Penetapan Upah Minimum Provinsi (UMP) yang biasanya ditetapkan pada 21 November juga diputuskan akan diundur ke bulan Desember 2024. Hal ini disebabkan oleh situasi politik yang memerlukan pengkajian ulang agar dapat diterima semua pihak, tambah Dirjen PHI Kemnaker RI.
Sekjen KSPSI, Sobilar Rosad, menekankan pentingnya kebijakan upah yang berkeadilan, terutama bagi sektor-sektor unggulan di Jawa Barat. Menurutnya, perbedaan kebijakan antara UMK dan UMSK harus mempertimbangkan daya beli dan kebutuhan hidup layak pekerja.

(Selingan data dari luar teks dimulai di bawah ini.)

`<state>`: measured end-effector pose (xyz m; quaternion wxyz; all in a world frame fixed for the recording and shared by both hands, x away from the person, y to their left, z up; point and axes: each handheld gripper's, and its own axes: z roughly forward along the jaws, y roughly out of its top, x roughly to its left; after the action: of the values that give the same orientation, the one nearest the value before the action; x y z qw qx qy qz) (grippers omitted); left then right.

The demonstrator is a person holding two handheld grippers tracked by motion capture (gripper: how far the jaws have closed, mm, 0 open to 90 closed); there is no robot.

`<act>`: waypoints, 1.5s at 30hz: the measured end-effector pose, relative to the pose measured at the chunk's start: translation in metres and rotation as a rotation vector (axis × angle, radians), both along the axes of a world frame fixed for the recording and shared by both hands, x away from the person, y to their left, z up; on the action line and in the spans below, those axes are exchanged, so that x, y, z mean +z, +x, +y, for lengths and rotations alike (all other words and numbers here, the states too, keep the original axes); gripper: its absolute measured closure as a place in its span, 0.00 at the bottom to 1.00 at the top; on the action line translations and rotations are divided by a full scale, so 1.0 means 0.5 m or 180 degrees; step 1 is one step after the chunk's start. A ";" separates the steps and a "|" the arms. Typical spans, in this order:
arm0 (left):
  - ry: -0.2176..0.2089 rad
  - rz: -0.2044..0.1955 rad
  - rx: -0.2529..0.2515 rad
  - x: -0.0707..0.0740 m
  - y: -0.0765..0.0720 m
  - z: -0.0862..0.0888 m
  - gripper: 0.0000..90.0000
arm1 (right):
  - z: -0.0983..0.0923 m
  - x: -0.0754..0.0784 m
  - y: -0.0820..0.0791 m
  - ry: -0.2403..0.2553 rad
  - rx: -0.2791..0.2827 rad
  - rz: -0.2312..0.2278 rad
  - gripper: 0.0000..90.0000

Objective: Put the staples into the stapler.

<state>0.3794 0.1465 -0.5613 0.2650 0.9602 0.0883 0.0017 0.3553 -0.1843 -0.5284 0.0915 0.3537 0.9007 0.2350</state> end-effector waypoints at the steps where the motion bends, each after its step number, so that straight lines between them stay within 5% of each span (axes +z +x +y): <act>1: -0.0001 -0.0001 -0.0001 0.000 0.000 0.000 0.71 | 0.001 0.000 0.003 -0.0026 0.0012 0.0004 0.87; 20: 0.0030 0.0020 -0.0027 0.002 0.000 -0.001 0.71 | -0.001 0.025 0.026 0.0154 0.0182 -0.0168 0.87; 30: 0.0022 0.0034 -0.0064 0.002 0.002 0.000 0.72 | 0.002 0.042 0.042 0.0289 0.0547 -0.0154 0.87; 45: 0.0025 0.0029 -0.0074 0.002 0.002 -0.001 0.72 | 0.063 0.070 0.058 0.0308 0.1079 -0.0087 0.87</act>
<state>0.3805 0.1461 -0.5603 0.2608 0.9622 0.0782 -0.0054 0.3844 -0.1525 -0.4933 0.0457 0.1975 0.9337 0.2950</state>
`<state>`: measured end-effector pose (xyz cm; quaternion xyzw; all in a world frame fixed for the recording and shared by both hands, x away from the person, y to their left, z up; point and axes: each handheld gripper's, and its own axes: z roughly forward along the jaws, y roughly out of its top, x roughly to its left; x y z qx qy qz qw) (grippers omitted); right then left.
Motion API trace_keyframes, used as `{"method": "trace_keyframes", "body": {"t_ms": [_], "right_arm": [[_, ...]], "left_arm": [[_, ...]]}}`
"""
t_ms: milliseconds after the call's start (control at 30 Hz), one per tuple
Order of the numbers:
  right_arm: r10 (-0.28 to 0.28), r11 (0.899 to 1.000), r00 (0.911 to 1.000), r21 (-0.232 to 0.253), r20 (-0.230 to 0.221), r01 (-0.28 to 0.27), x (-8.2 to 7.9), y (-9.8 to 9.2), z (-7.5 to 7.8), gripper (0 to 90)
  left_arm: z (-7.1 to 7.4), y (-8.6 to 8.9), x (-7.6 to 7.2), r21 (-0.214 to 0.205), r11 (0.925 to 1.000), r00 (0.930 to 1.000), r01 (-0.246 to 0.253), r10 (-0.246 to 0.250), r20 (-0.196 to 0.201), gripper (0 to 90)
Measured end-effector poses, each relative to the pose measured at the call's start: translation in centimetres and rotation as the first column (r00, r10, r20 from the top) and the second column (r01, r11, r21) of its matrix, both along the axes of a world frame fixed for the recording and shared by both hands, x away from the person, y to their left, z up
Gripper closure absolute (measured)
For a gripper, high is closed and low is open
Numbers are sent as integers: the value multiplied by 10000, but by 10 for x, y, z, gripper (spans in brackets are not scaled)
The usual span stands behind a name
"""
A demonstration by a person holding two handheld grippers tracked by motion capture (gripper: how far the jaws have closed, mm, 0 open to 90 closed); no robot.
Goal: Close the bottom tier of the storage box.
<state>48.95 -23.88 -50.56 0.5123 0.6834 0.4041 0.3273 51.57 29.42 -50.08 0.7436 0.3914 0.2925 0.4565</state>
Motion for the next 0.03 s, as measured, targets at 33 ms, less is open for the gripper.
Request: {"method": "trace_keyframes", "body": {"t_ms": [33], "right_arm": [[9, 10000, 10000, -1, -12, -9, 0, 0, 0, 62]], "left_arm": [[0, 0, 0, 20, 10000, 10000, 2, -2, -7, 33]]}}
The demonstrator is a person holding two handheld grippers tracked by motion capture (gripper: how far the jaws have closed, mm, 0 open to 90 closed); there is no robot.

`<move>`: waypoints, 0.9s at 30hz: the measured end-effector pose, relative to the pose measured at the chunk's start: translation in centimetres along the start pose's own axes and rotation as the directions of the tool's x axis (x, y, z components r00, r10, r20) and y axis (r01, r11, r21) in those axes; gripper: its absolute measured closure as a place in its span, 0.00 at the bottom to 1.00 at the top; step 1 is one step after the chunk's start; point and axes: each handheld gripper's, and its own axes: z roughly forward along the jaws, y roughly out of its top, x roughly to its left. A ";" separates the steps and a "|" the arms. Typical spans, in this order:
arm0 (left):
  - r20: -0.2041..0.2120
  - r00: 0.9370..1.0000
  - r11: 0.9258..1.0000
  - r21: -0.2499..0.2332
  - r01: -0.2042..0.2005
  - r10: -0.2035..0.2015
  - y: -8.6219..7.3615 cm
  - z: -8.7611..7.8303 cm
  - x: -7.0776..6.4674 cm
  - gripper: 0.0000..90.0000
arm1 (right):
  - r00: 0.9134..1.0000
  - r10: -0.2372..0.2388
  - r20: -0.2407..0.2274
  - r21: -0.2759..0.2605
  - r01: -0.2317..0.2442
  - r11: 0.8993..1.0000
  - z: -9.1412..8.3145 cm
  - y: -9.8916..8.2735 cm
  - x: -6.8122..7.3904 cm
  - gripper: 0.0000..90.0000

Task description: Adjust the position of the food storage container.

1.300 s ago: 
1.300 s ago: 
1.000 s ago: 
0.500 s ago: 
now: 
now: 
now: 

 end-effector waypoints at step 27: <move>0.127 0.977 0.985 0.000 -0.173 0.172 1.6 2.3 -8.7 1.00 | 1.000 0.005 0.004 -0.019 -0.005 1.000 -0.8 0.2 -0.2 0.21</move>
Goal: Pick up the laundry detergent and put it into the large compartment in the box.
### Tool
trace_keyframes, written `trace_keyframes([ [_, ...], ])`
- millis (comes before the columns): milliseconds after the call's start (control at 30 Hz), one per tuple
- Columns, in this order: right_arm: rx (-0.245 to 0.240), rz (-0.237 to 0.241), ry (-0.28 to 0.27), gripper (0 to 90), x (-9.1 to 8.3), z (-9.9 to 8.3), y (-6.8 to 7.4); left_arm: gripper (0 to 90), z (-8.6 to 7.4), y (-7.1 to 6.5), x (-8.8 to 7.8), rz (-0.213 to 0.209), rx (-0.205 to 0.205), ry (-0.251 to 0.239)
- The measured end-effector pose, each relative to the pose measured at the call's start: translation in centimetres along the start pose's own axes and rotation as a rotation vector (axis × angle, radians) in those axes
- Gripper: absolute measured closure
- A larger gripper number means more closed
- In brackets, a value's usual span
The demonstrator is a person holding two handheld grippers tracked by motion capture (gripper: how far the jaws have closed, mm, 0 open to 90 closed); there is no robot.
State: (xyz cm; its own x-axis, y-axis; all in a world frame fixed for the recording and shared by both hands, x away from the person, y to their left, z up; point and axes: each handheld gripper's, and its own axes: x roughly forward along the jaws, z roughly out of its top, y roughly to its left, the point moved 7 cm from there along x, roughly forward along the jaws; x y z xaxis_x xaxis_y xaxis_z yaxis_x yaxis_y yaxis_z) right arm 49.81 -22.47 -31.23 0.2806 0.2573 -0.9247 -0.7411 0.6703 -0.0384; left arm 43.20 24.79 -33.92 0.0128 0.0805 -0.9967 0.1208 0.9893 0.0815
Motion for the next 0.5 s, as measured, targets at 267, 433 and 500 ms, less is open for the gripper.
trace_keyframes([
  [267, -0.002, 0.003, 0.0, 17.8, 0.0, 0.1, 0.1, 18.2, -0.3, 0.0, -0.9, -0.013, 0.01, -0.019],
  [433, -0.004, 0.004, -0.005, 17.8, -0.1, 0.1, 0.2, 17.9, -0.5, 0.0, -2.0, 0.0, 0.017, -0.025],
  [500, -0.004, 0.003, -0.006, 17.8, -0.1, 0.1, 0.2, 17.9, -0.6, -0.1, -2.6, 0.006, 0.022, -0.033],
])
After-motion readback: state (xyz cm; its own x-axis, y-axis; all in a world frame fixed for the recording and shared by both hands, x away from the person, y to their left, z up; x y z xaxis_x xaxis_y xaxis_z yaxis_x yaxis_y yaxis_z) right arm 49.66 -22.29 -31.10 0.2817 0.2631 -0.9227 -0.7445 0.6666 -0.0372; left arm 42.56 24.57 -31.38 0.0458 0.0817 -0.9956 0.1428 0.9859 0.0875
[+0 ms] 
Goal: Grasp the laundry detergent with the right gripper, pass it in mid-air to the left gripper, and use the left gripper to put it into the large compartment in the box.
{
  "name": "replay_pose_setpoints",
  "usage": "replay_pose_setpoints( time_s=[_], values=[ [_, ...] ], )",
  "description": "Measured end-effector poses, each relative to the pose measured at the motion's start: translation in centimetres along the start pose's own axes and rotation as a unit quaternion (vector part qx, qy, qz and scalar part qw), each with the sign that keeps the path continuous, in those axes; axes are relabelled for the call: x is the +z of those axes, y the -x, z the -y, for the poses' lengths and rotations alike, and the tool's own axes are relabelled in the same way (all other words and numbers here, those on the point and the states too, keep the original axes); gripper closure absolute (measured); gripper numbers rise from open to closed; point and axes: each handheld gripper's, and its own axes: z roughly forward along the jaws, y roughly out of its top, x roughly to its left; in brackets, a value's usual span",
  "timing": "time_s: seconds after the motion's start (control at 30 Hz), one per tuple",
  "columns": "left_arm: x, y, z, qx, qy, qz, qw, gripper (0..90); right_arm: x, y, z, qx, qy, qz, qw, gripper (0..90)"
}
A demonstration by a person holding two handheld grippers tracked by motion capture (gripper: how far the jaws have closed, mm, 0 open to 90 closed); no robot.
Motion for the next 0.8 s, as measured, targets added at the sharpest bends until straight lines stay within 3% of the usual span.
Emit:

Wakil Menteri Ketenagakerjaan RI, Emanuel Erbanizer, menyampaikan komitmen pemerintah untuk mencari solusi terbaik dalam merespons aspirasi buruh yang disampaikan dalam unjuk rasa hari ini. Emanuel menegaskan bahwa Presiden telah berpesan agar pemerintah tidak lengah dalam memperjuangkan kesejahteraan buruh. Karena Menteri Ketenagakerjaan masih dalam suasana berduka atas wafatnya sang ayah, Prof. Yassierli, aspirasi yang disampaikan akan dikomunikasikan lebih lanjut dengan beliau pada kesempatan berikutnya.
Foto Aksi KEMNAKER RI |
Audiensi ditutup sekitar pukul 17.00 WIB, Wamenaker dan Presiden KSPSI, Andi Gani Nena Wea, menyampaikan hasil pertemuan kepada massa aksi di atas mobil komando. Kegiatan unjuk rasa kemudian ditutup dengan lagu Bagimu Negeri dan Darah Juang, serta doa bersama.
Masa aksi kemudian membubarkan diri dengan tertib.